Provided by: libace-perl_1.92-4_amd64 bug

NAME

       Ace::Sequence - Examine ACeDB Sequence Objects

SYNOPSIS

           # open database connection and get an Ace::Object sequence
           use Ace::Sequence;

           $db  = Ace->connect(-host => 'stein.cshl.org',-port => 200005);
           $obj = $db->fetch(Predicted_gene => 'ZK154.3');

           # Wrap it in an Ace::Sequence object
           $seq = Ace::Sequence->new($obj);

           # Find all the exons
           @exons = $seq->features('exon');

           # Find all the exons predicted by various versions of "genefinder"
           @exons = $seq->features('exon:genefinder.*');

           # Iterate through the exons, printing their start, end and DNA
           for my $exon (@exons) {
             print join "\t",$exon->start,$exon->end,$exon->dna,"\n";
           }

           # Find the region 1000 kb upstream of the first exon
           $sub = Ace::Sequence->new(-seq=>$exons[0],
                                     -offset=>-1000,-length=>1000);

           # Find all features in that area
           @features = $sub->features;

           # Print its DNA
           print $sub->dna;

           # Create a new Sequence object from the first 500 kb of chromosome 1
           $seq = Ace::Sequence->new(-name=>'CHROMOSOME_I',-db=>$db,
                                     -offset=>0,-length=>500_000);

           # Get the GFF dump as a text string
           $gff = $seq->gff;

           # Limit dump to Predicted_genes
           $gff_genes = $seq->gff(-features=>'Predicted_gene');

           # Return a GFF object (using optional GFF.pm module from Sanger)
           $gff_obj = $seq->GFF;

DESCRIPTION

       Ace::Sequence, and its allied classes Ace::Sequence::Feature and
       Ace::Sequence::FeatureList, provide a convenient interface to the ACeDB Sequence classes
       and the GFF sequence feature file format.

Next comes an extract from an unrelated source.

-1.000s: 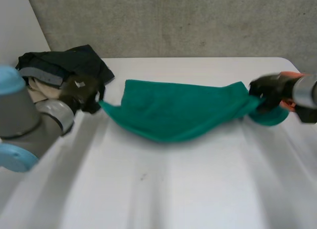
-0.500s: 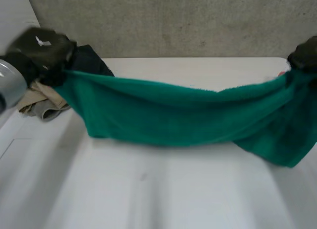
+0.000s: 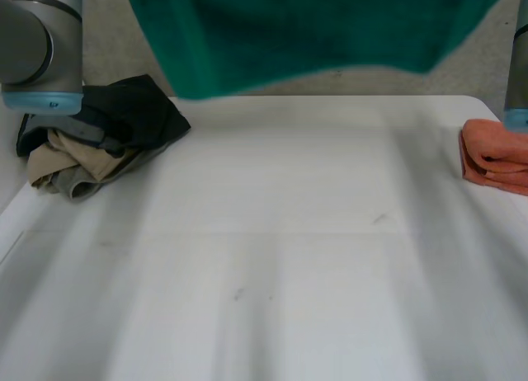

       Using this class, you can define a region of the genome by using a landmark (sequenced
       clone, link, superlink, predicted gene), an offset from that landmark, and a distance.
       Offsets and distances can be positive or negative.  This will return an Ace::Sequence
       object.  Once a region is defined, you may retrieve its DNA sequence, or query the
       database for any features that may be contained within this region.  Features can be
       returned as objects (using the Ace::Sequence::Feature class), as GFF text-only dumps, or
       in the form of the GFF class defined by the Sanger Centre's GFF.pm module.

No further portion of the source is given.